* What to do: Go to the line in the entries below that holds "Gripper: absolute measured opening" and repeat exactly from there through the line that holds "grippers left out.", inclusive.

Stored dataset items:

################

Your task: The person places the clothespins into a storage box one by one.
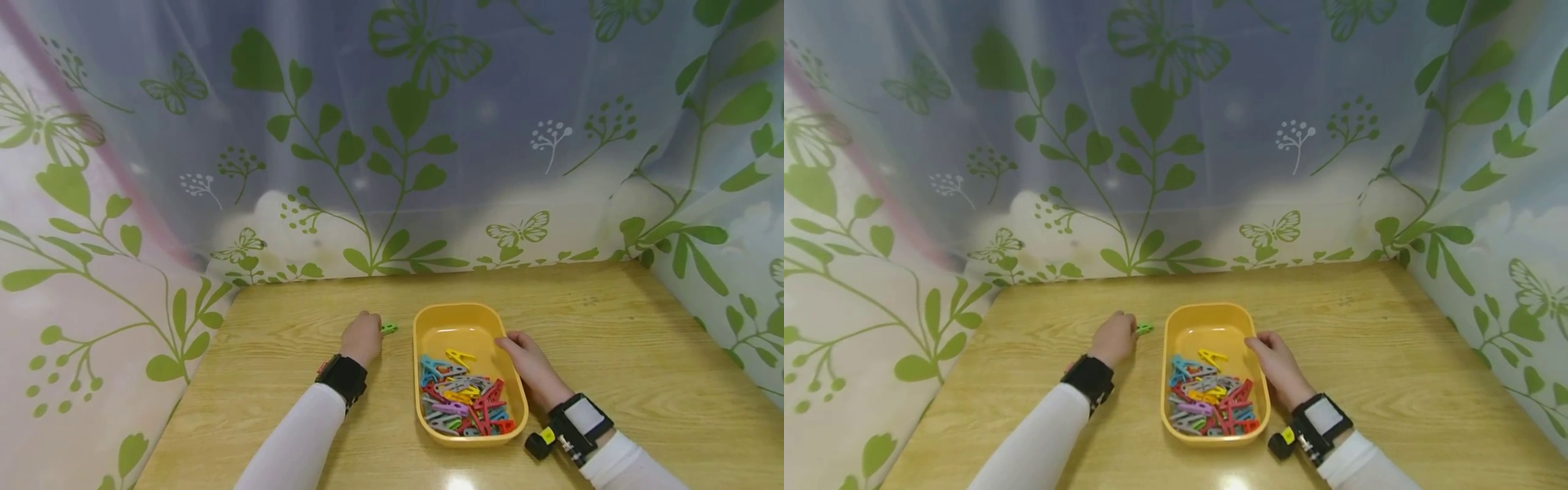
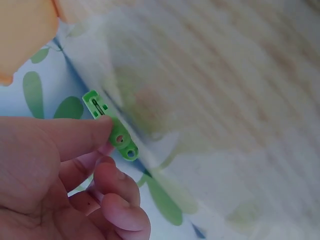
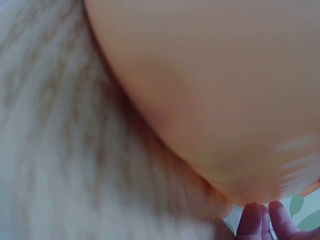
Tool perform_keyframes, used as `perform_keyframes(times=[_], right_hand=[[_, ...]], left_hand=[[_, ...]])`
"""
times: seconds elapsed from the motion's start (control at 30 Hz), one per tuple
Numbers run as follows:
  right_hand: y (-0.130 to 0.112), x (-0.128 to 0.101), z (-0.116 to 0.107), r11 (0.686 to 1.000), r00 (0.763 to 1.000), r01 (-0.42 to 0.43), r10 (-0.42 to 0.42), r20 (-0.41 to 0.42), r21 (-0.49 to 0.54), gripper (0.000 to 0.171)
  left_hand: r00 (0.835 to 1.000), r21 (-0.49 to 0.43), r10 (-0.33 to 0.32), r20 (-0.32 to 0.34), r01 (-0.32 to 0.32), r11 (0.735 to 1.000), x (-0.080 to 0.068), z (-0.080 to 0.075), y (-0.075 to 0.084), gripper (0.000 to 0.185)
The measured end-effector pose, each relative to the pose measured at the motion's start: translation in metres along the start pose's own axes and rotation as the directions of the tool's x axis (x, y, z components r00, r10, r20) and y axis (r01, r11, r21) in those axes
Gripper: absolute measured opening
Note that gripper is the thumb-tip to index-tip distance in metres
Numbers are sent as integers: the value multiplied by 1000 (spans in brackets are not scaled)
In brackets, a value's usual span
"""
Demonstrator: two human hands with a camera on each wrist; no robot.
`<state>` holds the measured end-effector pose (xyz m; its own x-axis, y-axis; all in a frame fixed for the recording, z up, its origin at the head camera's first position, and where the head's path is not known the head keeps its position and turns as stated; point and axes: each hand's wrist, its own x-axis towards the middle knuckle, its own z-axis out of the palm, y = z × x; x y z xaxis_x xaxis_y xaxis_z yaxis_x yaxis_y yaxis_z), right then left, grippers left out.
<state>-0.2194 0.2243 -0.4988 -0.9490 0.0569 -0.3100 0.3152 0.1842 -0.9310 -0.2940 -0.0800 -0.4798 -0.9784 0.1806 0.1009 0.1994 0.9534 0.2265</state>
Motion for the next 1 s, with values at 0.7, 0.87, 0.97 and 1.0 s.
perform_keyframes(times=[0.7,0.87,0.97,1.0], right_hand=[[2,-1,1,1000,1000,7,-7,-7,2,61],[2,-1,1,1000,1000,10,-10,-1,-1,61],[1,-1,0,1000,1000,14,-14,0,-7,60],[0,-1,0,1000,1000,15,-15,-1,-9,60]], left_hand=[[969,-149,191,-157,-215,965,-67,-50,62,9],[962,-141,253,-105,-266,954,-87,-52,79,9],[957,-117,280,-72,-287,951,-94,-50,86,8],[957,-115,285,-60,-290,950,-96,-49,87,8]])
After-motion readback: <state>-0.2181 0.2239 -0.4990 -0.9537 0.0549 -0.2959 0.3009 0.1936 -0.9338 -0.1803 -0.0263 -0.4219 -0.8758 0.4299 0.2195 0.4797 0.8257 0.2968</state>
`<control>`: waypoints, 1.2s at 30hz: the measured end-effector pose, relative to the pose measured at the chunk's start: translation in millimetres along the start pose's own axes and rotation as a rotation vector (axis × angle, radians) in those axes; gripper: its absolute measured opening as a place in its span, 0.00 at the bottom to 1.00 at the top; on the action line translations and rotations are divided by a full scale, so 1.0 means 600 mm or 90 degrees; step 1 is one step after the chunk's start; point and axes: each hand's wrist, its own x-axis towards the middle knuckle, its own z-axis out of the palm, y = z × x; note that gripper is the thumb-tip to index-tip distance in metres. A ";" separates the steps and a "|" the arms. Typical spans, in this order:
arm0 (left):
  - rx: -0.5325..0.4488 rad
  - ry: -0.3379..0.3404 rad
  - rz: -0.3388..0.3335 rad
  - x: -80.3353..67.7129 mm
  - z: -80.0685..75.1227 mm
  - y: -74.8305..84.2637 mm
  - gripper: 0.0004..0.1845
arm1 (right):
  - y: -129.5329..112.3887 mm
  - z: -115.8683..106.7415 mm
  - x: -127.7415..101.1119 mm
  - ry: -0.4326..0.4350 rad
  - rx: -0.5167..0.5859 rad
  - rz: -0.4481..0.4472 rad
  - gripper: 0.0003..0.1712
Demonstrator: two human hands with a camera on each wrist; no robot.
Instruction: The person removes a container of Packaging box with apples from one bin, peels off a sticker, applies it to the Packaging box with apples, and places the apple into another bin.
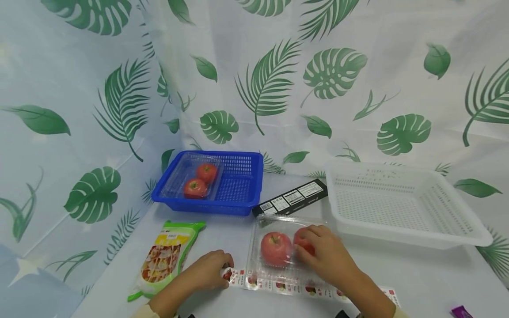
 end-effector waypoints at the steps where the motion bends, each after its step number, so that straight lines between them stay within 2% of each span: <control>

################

* Answer space:
Gripper: absolute measured opening
Note that gripper is the thumb-tip to index-tip distance in metres
Numbers are sent as integers: the value multiplied by 1000 (spans in brackets are not scaled)
In brackets, a value's usual span
"""
Demonstrator: two human hands with a camera on each wrist; no robot.
`<state>` holds the measured end-effector pose (xyz m; its own x-axis, y-axis; all in a frame fixed for the recording, z up, its origin at the head camera's first position, and where the head's path is not known the head keeps its position and turns as stated; point and axes: each hand's wrist, its own x-axis towards the middle knuckle, its own z-axis out of the palm, y = z × x; x y z xaxis_x xaxis_y xaxis_z yaxis_x yaxis_y yaxis_z), right then left, grippers left out.

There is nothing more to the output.